Durante il regime sovietico una delle direttive ufficiali della propaganda divenne la "Lotta per la pace". Scrittori famosi partecipavano continuamente a iniziative organizzate sotto questo slogan. Per uno scrittore esprimere ciò che pensa della guerra senza pathos propagandistico e senza arabeschi ideologici imposti dall'alto era possibile solo in un diario o nella corrispondenza privata.  In questa confessione sincera di Pasternak si coglie una nota tolstoiana, e anche il romanzo che gli valse il premio Nobel, "Il dottor Zhivago", è denso di rimandi a "Guerra e pace".  Pasternak espresse su questo tema anche un parere completamente opposto, in un'altra delle sue lettere: "La guerra ebbe un'enorme influenza liberatoria sul mio stato d'animo, la mia salute, la mia capacità di lavorare, e sulla mia percezione del destino". D'altra parte, Pasternak non combatté né nella Prima né nella Seconda guerra mondiale. Il suo atteggiamento nei confronti della guerra fu determinato non dall'esperienza, bensì dalle emozioni e dal temperamento poetico dello scrittore.

Aleksandr Solzhenitsyn:

"Nessuna guerra rappresenta una via d'uscita. La guerra è morte.
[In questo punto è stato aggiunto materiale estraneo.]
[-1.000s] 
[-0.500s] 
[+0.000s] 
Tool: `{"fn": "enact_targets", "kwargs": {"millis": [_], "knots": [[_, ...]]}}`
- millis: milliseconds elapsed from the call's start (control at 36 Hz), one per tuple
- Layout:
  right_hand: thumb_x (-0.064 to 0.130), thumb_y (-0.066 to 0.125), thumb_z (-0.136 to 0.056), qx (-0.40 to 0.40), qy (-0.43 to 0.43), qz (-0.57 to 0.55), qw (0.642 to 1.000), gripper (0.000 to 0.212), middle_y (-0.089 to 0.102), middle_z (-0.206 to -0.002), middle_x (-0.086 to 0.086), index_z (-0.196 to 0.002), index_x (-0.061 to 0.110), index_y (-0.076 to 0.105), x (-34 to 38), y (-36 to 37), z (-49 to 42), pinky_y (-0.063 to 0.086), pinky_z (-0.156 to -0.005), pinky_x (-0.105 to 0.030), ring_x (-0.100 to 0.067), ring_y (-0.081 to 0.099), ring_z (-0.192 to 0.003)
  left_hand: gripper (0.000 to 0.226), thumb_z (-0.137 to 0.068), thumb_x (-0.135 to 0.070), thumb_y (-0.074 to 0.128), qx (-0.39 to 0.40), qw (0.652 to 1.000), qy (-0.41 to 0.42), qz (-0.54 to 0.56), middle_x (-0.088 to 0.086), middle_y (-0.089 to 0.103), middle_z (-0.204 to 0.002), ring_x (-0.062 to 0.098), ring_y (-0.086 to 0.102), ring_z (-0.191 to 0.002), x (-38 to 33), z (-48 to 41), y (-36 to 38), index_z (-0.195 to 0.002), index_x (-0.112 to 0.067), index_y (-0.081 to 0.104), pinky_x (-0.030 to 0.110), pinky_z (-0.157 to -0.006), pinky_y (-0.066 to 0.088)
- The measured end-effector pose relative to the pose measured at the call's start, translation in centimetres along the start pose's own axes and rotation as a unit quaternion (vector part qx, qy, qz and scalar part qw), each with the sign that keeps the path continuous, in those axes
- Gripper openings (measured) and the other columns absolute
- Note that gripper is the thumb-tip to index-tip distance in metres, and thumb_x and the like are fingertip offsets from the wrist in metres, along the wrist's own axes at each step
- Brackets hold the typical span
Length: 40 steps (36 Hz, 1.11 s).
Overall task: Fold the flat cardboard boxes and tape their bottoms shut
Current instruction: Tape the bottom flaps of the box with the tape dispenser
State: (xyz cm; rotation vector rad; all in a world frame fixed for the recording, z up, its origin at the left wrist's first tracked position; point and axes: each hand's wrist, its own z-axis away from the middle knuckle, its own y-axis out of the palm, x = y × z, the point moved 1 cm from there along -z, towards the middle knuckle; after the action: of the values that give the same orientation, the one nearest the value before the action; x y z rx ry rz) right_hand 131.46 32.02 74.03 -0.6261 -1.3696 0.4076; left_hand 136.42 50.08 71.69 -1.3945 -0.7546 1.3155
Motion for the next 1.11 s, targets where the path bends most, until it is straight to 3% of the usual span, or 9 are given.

La guerra è spaventosa non per l'avanzare delle truppe, non per gli incendi né per i bombardamenti; la guerra è spaventosa in primo luogo perché consegna tutto ciò che è in grado di pensare in potere legittimo all'ottusità... Ma d'altronde, da noi le cose vanno così anche senza la guerra".

(Dal romanzo "Il primo cerchio", 1958)

Solzhenitsyn, che era un ufficiale combattente e fu mandato in prigione e poi nel Gulag direttamente dal fronte, pronuncia una netta condanna della guerra condotta da un paese totalitario, anche nel caso in cui tale guerra sia combattuta con l'evidente scopo di resistere a un aggressore: "Ogni stato di guerra serve soltanto a giustificare la tirannia interna e a rafforzarla".  

Per completare il quadro vale la pena di citare un'ultima dichiarazione, rilasciata, seppure non da un letterato, da un personaggio pubblico assai noto, il defunto oligarca Boris Berezovskij: "Ci vogliono enormi sforzi per costringere delle persone del tutto estranee ad andare a morire per i tuoi affari".  

L'autore del testo è uno scrittore e vincitore del premio letterario Russkij Buker (Russian Booker).